Inform 7 Notes — 29 of 35

Bart Massey

Release 1

Chapter - Lecture

This is the lecture outline rule: let status be the current board state of the whiteboard; if status is outlined, instead say "Prof Doppelgänger says 'You might want to review the outline on the board.'"; stand the professor; say "He says '[one of]Hmm... Here's[or]Like I said before, here's[stopping] what I'd talk about.' He walks to the whiteboard.[run paragraph on]"; make the professor write "Things to think about

* Ontologies

* Upper ontologies

* Relation and action descriptions

* Declarative representations"; now the current board state of the whiteboard is outlined.

To lecture saying (lecture text - a text): unless the current board state of the whiteboard is outlined, abide by the lecture outline rule; say "(Prof Doppelgänger starts to lecture.)[bold type][paragraph break][lecture text][roman type]".

This is the lecture about ontology rule: lecture saying "In computer science, an ontology is a declarative description of a system useful for reasoning about that system.

According to Tom Gruber 'An ontology is a specification of a conceptualization.' He notes that 'An ontology specifies a vocabulary with which to make assertions, which may be inputs or outputs of knowledge agents (such as a software program). As an interface specification, the ontology provides a language for communicating with the agent. An agent supporting this interface is not required to use the terms of the ontology as an internal encoding of its knowledge. Nonetheless, the definitions and formal constraints of the ontology do put restrictions on what can be meaningfully stated in this language.'"

This is the lecture about upper ontology rule: lecture saying "An upper ontology is generic rules used to build other ontologies. Inform 7 is either an upper ontology or an ontology for writing text adventures; it's kind of hard to tell.

One can easily imagine reimplementing or extending Inform 7 to work (well) outside the domain of text adventures."

This is the lecture about relations-actions rule: lecture saying "Early ontologies described systems like naïve physics in which action (system change) plays an important role. The recent trend is in the other direction: describing passive systems in terms of simple, often binary relations.

OWL/RDF and Protege are capable description languages, but they do not have any particular support for active systems. One can specify relations that imply actions (reification), but it's all kind of awkward and inexpressive.
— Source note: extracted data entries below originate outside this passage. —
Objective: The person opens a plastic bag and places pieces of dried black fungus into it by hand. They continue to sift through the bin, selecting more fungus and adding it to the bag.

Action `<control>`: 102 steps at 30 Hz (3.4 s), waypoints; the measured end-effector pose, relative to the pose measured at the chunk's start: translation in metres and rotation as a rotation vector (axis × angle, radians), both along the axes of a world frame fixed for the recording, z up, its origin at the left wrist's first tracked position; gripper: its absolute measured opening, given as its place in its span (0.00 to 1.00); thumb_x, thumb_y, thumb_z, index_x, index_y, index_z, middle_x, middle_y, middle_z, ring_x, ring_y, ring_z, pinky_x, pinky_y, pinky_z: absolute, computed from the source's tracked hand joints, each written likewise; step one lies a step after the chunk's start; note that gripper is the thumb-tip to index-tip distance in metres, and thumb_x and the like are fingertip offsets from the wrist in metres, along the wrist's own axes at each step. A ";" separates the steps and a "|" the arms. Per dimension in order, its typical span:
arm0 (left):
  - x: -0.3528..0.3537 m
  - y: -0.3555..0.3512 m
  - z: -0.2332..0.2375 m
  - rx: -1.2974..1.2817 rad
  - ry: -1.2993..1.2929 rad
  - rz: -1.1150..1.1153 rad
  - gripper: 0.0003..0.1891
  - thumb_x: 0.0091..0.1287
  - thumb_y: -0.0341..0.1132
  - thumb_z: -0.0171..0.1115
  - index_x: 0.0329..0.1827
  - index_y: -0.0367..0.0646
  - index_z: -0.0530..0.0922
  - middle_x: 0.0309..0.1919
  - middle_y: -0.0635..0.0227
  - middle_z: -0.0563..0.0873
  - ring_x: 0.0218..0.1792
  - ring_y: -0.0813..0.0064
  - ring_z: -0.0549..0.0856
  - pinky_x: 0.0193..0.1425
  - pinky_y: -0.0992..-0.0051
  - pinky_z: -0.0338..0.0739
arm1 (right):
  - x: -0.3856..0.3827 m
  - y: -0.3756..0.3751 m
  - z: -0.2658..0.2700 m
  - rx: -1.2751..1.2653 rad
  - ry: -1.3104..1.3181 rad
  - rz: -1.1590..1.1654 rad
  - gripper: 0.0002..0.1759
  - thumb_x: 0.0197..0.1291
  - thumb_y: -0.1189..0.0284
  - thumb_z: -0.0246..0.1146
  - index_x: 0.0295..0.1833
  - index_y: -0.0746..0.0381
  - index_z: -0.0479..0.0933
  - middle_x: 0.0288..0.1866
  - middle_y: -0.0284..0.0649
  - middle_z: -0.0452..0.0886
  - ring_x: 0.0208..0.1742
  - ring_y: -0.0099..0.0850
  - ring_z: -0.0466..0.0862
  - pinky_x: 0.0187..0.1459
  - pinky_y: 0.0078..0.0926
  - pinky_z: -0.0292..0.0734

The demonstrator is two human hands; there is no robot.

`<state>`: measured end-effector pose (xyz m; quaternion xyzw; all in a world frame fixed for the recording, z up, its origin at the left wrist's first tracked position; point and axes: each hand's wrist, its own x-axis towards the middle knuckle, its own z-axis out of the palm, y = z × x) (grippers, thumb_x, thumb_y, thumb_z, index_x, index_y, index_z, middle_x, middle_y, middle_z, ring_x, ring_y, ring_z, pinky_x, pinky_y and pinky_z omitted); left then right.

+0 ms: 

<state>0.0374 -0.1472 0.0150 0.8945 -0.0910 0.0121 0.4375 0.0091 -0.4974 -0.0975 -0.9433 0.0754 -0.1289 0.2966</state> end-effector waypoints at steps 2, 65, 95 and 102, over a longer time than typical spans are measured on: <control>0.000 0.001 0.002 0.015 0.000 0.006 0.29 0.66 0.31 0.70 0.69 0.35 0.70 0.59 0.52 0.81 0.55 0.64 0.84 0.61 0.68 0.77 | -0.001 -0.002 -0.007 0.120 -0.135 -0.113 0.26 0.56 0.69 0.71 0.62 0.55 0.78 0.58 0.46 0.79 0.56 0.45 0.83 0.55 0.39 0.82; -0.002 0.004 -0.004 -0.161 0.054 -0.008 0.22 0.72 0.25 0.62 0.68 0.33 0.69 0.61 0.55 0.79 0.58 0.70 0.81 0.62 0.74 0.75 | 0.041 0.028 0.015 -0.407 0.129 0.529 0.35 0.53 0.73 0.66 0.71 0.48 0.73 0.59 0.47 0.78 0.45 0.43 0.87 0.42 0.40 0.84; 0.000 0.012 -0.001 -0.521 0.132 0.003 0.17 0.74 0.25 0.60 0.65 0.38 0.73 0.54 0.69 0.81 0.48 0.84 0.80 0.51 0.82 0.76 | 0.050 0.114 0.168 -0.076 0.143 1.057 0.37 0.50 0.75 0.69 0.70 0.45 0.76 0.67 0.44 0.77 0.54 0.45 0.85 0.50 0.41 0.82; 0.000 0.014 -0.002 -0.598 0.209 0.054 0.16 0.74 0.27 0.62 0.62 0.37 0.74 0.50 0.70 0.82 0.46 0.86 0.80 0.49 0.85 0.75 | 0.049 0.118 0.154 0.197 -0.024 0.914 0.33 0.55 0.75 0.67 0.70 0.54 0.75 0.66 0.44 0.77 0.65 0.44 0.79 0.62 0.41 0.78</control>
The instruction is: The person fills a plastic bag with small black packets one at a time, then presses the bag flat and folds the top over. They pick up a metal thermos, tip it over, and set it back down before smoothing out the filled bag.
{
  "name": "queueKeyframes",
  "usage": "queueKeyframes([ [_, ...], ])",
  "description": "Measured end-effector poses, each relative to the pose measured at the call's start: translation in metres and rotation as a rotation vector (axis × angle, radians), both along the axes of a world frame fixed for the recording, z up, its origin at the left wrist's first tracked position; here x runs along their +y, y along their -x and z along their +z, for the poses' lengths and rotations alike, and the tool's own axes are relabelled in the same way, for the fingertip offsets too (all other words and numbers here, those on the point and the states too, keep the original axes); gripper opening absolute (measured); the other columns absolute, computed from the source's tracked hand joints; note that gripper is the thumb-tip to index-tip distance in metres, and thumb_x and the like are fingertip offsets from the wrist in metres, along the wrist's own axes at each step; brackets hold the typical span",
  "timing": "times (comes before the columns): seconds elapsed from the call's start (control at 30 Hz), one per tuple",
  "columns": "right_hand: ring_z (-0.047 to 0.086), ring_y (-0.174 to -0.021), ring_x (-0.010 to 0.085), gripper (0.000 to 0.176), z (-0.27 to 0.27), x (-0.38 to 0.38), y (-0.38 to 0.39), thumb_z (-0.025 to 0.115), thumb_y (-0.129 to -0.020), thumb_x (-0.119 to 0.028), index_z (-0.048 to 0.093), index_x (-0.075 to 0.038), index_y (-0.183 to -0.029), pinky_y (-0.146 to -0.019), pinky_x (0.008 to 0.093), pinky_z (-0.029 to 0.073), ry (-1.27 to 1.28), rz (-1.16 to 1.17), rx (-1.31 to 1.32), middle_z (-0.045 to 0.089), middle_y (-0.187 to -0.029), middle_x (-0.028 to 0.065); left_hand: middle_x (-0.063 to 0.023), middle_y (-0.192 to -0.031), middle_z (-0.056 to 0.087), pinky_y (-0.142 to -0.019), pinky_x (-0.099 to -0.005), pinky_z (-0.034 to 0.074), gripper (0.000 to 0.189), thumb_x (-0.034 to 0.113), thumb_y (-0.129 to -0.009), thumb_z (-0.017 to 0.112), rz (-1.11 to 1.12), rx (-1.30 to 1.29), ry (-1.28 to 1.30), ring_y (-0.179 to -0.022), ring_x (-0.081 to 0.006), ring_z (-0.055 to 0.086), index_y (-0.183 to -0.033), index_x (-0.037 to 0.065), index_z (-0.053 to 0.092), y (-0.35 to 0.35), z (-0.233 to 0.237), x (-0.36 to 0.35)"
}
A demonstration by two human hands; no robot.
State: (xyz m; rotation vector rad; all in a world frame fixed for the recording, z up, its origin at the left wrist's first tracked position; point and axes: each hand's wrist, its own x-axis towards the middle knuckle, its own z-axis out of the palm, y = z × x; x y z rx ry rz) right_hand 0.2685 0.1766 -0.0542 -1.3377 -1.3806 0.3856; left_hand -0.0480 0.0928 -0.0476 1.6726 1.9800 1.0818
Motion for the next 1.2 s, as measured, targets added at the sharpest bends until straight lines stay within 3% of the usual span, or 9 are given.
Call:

Mark Heller says 'modeling time, or action, as would be found in describing the interrelationships between objects was difficult. For example, how a mob interacts with a room by walking or jumping up and down was something that felt unintuitive in the inheritance hierarchy.'"

This is the lecture about declarative rule: lecture saying "There's a fine line between a semantic description of action and a computer program (c.f. Nimrod). It is interesting to consider in what sense Inform 7 is declarative.

Arguably, Inform 7 is as declarative as Cyc's CycL. I7 is a much more expressive language than CycL. However, its encoding of procedural knowledge raises some important questions about the ontology enterprise."